君もシャーマンになれるシリーズ26 ~脳は幻覚を見る~
前回(こちら)までに、人類誕生の本質部分に「脳の進化」が位置付けられることを明らかにしてきましたが、進化史的には人類の脳はいまだ発展途上にあり、未完成で不完全な脳なのであろうと思います。特に人類は、環境変化に対する適応を脳の進化に可能性を求めた生物であるといえるほど脳の進化に特化しており、この先の進化の方向性も脳の進化にあることに疑いの余地はありません。

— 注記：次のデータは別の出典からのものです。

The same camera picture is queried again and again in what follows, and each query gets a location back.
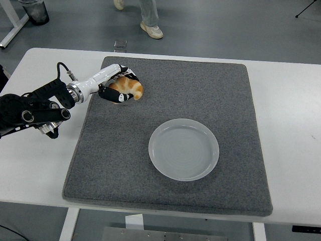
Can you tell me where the white desk frame leg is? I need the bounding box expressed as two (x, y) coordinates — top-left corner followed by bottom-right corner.
(0, 0), (30, 50)

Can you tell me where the metal floor outlet cover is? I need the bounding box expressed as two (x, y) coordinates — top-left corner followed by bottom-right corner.
(113, 39), (128, 53)

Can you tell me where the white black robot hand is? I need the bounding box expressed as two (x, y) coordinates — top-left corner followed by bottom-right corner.
(74, 64), (140, 105)

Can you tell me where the white paper tag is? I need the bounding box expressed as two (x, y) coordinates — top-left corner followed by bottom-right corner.
(125, 213), (144, 230)

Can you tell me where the golden croissant bread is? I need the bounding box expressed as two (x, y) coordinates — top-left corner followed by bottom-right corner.
(108, 76), (145, 101)

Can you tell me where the grey felt mat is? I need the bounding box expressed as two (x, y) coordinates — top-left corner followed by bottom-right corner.
(62, 56), (273, 217)

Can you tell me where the person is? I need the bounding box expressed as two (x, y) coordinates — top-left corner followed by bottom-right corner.
(113, 0), (164, 40)

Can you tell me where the light grey round plate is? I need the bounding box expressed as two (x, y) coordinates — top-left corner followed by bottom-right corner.
(148, 118), (220, 182)

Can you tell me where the thin black floor cable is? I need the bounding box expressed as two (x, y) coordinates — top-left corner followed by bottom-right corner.
(0, 224), (20, 241)

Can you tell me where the white table leg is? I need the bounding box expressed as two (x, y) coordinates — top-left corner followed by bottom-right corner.
(59, 207), (80, 241)
(252, 222), (267, 241)

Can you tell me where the black tripod leg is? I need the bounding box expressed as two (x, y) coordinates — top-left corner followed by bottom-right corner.
(295, 0), (321, 19)

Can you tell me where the dark mesh trash bin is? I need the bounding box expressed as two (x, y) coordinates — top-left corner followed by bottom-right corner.
(21, 0), (50, 26)

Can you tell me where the black table control panel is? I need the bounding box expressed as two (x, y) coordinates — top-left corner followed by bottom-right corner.
(292, 225), (321, 233)

加えて、すでに人類は自然外圧を克服する段階に達したことにとどまらず、自らが引き起こす環境変化に適応しなければならないという運命を背負ってしまいました。この急速な環境変化に適応するには遺伝子の進化では不可能であり、「脳」を進化させることにしか人類進化の可能性は残されていません。言葉を変えると、今後は、「脳」が適応進化できなければ人類は滅亡する運命にあるといえるでしょう。
その人類の「脳」は、進化の段階で他のいかなる動物や生物が成し得なかった「観念」を生み出しました。人類は「観念」を生み出したことで、言葉を話し、道具を使い、文明を築き、芸術を生み出し、科学技術を発展させ、DNAでは2%未満の違いしか無いチンパンジーとは全く異なる存在にまで到達しました。
では、人類はなぜ? どのようにして? 「観念」を生み出したのでしょう? そして、観念の無い世界から観念を生み出した存在はどのような存在だったのでしょう・・・?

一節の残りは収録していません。